Since May 2007 when ISAF officially began tracking insider attacks, 126 ISAF personnel were killed, to include 62 in 2012, which is by far the highest year for these attacks. Since May 2007 a slightly higher number of Afghan National Security Forces, or ANSF, soldiers and police were casualties of these attacks.
“This is an ANSF and ISAF problem,” said Walsh. “We are both experiencing it. That’s why we are working together on the solutions.”
Hosting the event, the Danish Minister of Defense Nick Haekkerup, said coalition partners must work together, share information and stay committed to the cause, while mitigating risks.
In theater, every soldier has a “guardian angel,” which requires movement and operations in pairs and groups. Further, scientifically-confirmed training using the study of human behavior give ISAF soldiers an advantage on the battlefield, although the applications aren’t just limited to war, trainers believe it can be applied anywhere.

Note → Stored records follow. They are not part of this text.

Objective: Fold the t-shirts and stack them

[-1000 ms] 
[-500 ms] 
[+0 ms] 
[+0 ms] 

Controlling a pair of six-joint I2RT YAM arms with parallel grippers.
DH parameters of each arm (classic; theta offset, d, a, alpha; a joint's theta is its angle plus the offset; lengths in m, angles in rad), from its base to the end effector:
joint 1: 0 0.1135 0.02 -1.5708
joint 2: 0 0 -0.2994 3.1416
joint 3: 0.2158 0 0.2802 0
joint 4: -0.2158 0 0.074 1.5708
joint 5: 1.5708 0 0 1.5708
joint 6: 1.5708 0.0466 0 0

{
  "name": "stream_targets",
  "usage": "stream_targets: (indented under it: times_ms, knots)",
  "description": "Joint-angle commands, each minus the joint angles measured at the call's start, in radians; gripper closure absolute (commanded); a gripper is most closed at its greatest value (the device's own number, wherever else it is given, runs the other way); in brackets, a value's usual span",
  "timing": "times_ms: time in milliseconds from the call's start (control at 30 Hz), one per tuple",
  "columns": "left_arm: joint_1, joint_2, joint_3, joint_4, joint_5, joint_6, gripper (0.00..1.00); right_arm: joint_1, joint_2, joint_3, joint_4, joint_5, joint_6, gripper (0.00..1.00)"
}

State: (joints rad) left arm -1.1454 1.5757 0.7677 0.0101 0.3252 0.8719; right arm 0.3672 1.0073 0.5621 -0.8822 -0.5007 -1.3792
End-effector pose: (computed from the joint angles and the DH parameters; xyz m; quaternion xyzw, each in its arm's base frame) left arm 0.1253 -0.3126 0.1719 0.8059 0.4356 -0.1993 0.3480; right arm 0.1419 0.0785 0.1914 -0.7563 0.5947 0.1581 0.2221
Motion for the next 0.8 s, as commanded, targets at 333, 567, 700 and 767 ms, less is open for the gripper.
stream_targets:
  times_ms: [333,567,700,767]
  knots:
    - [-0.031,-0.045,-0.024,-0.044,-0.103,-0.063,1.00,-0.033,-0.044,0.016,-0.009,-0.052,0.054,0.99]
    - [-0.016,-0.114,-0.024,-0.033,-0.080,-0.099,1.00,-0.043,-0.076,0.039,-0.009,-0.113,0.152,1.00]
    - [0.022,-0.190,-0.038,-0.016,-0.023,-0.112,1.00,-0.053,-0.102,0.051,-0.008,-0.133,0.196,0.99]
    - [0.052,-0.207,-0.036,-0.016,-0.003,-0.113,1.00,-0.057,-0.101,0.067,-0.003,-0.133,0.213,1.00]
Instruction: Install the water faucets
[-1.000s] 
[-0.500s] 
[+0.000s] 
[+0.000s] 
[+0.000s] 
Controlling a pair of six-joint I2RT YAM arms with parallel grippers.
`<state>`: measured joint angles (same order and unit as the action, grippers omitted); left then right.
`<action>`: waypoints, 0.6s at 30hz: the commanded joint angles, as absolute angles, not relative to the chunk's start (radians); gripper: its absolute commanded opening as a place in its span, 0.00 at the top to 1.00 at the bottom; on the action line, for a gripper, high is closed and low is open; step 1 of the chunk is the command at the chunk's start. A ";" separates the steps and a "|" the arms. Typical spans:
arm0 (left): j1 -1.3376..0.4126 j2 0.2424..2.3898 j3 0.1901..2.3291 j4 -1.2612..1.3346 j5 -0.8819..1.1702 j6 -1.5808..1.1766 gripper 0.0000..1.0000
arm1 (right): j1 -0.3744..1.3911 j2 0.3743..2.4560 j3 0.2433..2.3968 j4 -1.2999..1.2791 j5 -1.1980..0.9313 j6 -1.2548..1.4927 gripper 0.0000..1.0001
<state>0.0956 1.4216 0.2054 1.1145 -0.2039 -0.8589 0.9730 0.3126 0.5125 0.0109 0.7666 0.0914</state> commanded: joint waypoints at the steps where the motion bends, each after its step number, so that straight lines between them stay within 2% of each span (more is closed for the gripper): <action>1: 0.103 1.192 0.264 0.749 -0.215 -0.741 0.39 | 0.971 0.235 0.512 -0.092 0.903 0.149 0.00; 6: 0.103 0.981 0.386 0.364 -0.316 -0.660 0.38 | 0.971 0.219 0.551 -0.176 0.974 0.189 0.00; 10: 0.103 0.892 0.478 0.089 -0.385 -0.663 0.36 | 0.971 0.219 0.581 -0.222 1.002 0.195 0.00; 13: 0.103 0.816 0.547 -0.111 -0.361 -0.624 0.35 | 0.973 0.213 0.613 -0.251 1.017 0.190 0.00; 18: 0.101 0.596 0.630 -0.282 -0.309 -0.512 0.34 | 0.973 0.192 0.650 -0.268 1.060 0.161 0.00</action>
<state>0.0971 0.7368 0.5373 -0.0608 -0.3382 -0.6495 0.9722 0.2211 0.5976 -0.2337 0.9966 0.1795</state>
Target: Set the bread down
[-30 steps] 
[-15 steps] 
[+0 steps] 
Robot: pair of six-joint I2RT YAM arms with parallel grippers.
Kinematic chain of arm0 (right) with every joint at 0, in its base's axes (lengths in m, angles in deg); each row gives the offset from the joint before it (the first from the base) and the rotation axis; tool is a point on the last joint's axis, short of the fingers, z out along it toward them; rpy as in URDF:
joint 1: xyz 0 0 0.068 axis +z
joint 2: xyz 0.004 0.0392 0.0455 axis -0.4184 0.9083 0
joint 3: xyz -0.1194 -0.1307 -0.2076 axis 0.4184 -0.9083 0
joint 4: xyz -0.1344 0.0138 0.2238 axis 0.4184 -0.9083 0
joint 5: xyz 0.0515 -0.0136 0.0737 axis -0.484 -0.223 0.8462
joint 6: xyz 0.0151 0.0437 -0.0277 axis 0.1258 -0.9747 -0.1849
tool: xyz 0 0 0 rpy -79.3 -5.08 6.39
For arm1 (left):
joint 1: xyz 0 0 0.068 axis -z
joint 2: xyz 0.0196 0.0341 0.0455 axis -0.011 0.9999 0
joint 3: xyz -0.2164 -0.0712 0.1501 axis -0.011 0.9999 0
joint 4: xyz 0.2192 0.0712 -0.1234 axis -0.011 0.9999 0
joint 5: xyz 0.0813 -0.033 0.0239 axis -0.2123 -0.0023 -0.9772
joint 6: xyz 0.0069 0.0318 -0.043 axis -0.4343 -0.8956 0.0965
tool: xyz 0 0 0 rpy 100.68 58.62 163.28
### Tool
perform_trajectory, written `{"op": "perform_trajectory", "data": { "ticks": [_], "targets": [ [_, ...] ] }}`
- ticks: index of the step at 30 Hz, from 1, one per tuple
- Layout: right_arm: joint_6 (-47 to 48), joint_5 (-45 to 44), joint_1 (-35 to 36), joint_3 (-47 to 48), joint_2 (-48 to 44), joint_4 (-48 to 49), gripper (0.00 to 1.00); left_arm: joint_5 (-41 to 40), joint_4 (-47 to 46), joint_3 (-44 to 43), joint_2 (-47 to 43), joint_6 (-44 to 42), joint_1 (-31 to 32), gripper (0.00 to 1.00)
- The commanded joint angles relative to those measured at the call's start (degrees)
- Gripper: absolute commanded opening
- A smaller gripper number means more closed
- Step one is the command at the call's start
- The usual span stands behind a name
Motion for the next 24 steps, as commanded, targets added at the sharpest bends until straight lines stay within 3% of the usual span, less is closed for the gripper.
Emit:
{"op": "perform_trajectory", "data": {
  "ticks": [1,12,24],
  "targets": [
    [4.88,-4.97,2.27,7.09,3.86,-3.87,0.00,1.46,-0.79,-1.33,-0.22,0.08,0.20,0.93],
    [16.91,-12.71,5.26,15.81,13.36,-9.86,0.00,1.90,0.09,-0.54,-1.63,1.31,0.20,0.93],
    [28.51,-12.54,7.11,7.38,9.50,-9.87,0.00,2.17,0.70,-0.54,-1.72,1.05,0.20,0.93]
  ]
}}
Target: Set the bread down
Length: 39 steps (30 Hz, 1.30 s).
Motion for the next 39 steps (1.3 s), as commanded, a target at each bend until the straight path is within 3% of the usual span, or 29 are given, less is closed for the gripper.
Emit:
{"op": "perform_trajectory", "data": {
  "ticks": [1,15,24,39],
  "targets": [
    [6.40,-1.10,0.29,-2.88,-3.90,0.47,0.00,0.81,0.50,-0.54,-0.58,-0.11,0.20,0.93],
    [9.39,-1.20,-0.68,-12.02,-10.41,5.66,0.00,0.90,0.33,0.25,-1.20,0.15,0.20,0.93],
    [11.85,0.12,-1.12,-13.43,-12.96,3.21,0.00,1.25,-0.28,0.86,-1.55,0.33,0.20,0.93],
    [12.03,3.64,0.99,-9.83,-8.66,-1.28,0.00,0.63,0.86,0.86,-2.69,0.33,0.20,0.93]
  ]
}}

“Soldiers will be learning about the insider threat phenomenon, how to recognize signs ahead of an event, how to mitigate an event before it occurs, and if an event does occur, how to react,” Findlay said.
Greg Williams, trainer with Orbis Operations, a defense contractor, said soldiers can be taught to recognize generic cues in body language, and can develop skills in cognitive reasoning and analysis. The training helps a soldier assess situations more fully, said Williams.
Soldiers demonstrated training scenarios inside during the conference in a moderate-sized conference room with only tables, chairs and civilian attire and prop weapons.
Williams said soldiers don’t need costly props and equipment to learn. The brain only requires a 60 percent solution to learn. The sparse set up provides enough for the individual to learn the concepts. This is important because the environment in Afghanistan is ever-changing. The training can happen anywhere and still be memorable.
“When it’s a mission and there is force-on-force, there are specific rules that apply. When it is an occupational force there are also specific rules,” said Williams. “Now, both of us [ISAF and ANSF] have to reconstruct and rebuild.”
Warriors might not be seeing the difference or make the proper adjustments right-away, and in the meantime there are other threats too, said Williams.
“Everybody can engage in certain levels of anger…when this cue and this cue and this cue, when they come together, it always means homicidal intent,” Williams said.
He said in human behavior, three or more cues are significant. In Afghanistan, a soldier is being taught that three or more cues in any one domain means he or she has to take action to prevent a more serious incident.
“…one cue might just be lucky, two cues might be happenstance, but when we have three it forms a pattern,” Williams said.